Activity.
For the entries below, state how many lines contain the word "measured" and add nothing else.

Data.
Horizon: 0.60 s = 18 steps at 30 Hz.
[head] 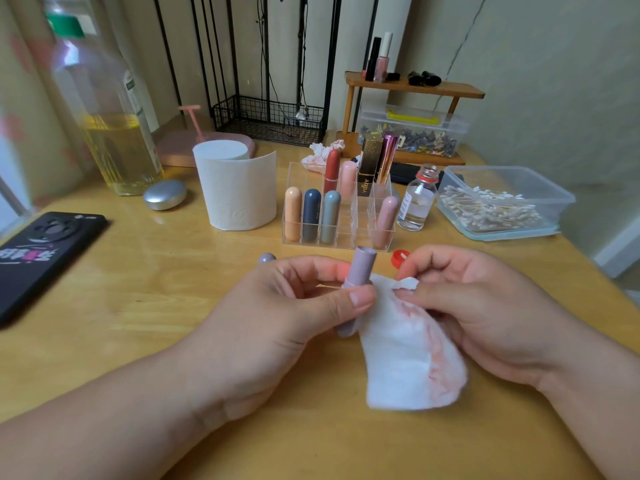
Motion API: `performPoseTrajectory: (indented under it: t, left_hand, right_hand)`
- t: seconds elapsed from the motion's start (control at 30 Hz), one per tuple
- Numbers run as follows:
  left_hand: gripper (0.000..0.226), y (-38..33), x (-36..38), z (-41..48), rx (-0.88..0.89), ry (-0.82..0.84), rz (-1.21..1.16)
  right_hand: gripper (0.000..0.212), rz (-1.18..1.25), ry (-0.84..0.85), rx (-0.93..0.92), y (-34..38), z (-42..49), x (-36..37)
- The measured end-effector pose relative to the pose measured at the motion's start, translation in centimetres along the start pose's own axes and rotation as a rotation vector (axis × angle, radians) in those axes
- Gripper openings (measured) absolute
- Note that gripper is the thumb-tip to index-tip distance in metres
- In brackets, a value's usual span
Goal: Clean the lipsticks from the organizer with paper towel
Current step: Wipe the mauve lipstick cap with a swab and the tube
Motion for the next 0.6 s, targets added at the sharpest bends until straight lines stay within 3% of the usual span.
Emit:
performPoseTrajectory:
  t: [0.1,0.23,0.33,0.43,0.6]
  left_hand:
    - [0.024,-0.1,0.1,-0.1,-0.022,0.034,-0.044]
    - [0.020,-0.1,0.3,-0.2,-0.038,0.116,0.002]
    - [0.027,0.5,0.0,0.0,-0.065,0.103,0.016]
    - [0.020,0.6,-0.1,0.1,-0.047,0.049,0.003]
    - [0.023,0.3,0.2,0.1,0.051,0.059,0.176]
  right_hand:
    - [0.014,0.175,0.032,0.026,0.0,0.1,0.4]
    - [0.018,0.045,-0.011,-0.018,-0.3,0.3,0.5]
    - [0.015,-0.028,0.018,-0.031,-0.4,0.3,0.7]
    - [0.026,0.012,-0.037,-0.042,-0.2,0.2,-0.3]
    - [0.045,-0.131,0.128,-0.101,0.3,-0.4,0.3]
Point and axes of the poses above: each hand's wrist, its own z-axis towards the middle knuckle, its own x-axis out of the palm, y = z × x, the point moved 3 cm from there along z, towards the middle knuckle, and after that the axes turned 14 degrees about -z, right-handed, at the moved point
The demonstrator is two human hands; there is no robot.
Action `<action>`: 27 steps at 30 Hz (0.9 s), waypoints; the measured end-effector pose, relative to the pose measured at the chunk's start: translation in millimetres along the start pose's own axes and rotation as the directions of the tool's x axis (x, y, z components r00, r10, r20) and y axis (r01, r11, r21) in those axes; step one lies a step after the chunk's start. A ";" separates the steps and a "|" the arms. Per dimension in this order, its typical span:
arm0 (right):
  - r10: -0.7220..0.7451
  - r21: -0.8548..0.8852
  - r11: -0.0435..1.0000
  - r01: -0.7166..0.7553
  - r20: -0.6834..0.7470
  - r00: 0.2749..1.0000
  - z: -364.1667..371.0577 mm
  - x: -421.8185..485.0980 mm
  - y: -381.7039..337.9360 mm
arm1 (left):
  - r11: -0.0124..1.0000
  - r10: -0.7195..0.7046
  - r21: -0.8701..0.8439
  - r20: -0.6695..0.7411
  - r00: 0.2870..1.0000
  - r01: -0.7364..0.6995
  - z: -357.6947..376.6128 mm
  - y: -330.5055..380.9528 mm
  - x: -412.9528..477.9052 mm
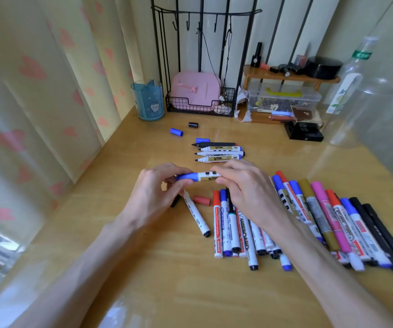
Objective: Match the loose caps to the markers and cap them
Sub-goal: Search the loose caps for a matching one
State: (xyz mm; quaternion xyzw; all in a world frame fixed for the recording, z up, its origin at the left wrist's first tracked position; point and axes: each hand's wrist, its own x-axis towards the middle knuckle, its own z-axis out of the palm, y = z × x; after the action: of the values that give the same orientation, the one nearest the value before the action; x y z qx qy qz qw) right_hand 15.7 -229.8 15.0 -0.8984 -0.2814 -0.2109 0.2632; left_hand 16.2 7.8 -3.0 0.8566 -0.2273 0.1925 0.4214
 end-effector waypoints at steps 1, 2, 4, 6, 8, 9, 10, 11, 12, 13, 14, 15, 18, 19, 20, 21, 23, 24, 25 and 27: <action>0.002 0.009 1.000 -0.002 0.000 1.000 0.4 -1.0 0.7 | 1.000 0.003 -0.001 -0.006 1.000 -0.003 1.2 0.6 -1.0; 0.006 0.017 1.000 -0.005 -0.003 1.000 0.8 -1.9 1.1 | 1.000 0.006 -0.001 -0.013 1.000 -0.006 1.6 1.0 -1.7; 0.013 0.033 0.999 -0.012 -0.010 1.000 1.6 -2.5 1.1 | 1.000 0.014 0.001 -0.027 1.000 -0.014 1.8 2.8 -1.9; 0.013 0.041 0.999 -0.012 -0.020 1.000 1.6 -1.5 1.1 | 1.000 0.022 -0.001 -0.036 0.999 -0.022 3.5 5.6 -1.0; 0.014 0.037 0.999 -0.013 -0.027 1.000 1.2 -0.6 0.8 | 1.000 0.029 0.005 -0.050 0.998 -0.029 5.3 8.3 -0.6; 0.015 0.027 1.000 -0.014 -0.027 1.000 0.6 -0.3 0.5 | 0.999 0.032 0.007 -0.052 0.998 -0.031 6.1 8.8 -0.8; 0.015 0.016 1.000 -0.014 -0.022 1.000 -0.4 -0.4 0.2 | 1.000 0.030 0.002 -0.041 0.999 -0.030 6.4 7.9 -0.8; 0.011 0.003 1.000 -0.011 -0.005 1.000 -1.8 -0.6 -0.1 | 1.000 0.021 -0.005 -0.027 0.999 -0.021 7.0 6.3 -1.5; 0.012 -0.012 1.000 -0.011 0.015 1.000 -2.9 -0.6 -0.6 | 1.000 0.009 -0.009 -0.004 1.000 -0.009 7.2 3.9 -1.6; 0.013 -0.028 1.000 -0.012 0.035 0.999 -4.7 -0.7 -0.4 | 1.000 -0.005 -0.010 0.023 1.000 0.005 8.1 1.9 -1.8; 0.016 -0.045 0.999 -0.013 0.054 0.998 -7.9 -0.5 0.7 | 1.000 -0.012 -0.010 0.045 0.999 0.013 9.9 0.4 -1.3; 0.024 -0.058 0.998 -0.020 0.074 0.997 -11.9 -0.1 1.7 | 1.000 -0.014 -0.013 0.056 0.998 0.015 11.5 0.1 -0.8; 0.076 -0.083 0.994 -0.068 0.097 0.992 -28.6 1.7 3.2 | 0.998 -0.017 -0.058 0.022 1.000 0.018 16.9 5.6 2.6; 0.098 -0.085 0.992 -0.091 0.084 0.992 -34.7 1.2 3.6 | 0.997 -0.016 -0.077 0.010 1.000 0.017 19.6 9.5 3.8; 0.120 -0.078 0.990 -0.115 0.065 0.991 -40.2 0.3 4.1 | 0.996 -0.014 -0.092 0.002 1.000 0.014 23.0 13.5 5.5; 0.140 -0.069 0.988 -0.137 0.047 0.989 -45.1 -1.6 4.7 | 0.995 -0.007 -0.103 0.000 1.000 0.007 26.7 17.8 7.1; 0.191 -0.088 0.978 -0.190 0.006 0.982 -53.1 -8.7 8.2 | 0.992 0.021 -0.122 0.023 1.000 -0.018 34.7 24.7 9.7; 0.228 -0.115 0.967 -0.229 -0.019 0.973 -57.0 -13.5 11.3 | 0.992 0.036 -0.125 0.048 0.998 -0.030 38.5 26.7 10.4; 0.277 -0.139 0.950 -0.280 -0.046 0.960 -61.3 -19.3 15.2 | 0.992 0.047 -0.121 0.072 0.996 -0.039 42.0 27.5 10.6; 0.408 -0.151 0.895 -0.419 -0.102 0.907 -69.9 -32.5 22.2 | 0.993 0.055 -0.107 0.105 0.993 -0.043 47.4 28.6 10.0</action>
State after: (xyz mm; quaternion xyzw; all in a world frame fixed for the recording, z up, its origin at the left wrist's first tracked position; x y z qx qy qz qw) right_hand -11.2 -299.6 44.1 -0.9490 -0.0559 -0.2037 0.2339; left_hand 15.3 -48.3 -6.7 0.8367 -0.2805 0.1439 0.4479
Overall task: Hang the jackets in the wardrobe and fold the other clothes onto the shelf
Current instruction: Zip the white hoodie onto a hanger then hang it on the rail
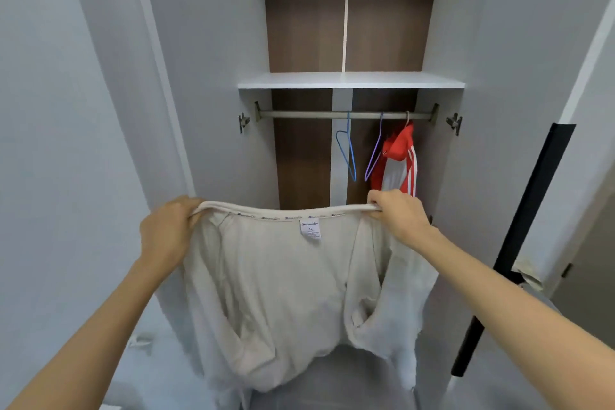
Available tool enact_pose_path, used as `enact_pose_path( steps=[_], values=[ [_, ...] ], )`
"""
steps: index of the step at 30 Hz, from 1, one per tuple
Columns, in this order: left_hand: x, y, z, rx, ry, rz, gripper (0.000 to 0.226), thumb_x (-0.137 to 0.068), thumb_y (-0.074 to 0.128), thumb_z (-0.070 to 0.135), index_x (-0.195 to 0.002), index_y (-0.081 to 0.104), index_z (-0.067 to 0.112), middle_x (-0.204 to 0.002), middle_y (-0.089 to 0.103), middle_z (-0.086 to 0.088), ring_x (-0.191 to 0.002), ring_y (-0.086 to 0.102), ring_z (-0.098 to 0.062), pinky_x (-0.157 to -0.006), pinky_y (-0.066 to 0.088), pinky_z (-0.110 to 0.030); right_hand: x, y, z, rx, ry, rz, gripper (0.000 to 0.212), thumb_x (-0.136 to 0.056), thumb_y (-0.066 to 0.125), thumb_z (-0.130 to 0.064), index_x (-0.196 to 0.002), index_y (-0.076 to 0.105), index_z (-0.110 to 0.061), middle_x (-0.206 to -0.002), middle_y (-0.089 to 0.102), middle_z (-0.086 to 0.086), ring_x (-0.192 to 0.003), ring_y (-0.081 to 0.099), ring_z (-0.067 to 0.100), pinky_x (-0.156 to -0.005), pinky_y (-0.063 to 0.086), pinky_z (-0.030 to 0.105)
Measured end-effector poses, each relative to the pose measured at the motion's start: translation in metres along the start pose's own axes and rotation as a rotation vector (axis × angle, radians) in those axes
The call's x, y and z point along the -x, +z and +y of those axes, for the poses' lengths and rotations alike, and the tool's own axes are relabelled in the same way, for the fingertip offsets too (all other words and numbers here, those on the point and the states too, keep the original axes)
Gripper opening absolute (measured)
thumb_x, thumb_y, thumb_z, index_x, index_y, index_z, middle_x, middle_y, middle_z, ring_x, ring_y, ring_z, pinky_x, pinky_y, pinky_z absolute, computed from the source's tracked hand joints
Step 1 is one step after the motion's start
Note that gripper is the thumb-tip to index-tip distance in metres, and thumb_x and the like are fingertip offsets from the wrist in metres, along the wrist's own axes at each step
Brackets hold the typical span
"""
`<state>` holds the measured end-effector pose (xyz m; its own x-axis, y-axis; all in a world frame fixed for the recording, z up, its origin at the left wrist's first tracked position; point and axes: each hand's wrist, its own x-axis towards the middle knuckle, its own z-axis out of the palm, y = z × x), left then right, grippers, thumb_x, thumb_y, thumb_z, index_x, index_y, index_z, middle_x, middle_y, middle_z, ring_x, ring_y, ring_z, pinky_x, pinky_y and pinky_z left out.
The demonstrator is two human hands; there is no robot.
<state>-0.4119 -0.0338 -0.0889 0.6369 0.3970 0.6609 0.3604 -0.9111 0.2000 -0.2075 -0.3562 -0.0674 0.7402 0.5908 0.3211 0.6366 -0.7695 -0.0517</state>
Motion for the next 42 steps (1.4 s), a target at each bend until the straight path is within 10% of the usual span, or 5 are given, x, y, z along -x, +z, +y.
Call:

Response for this exercise.
6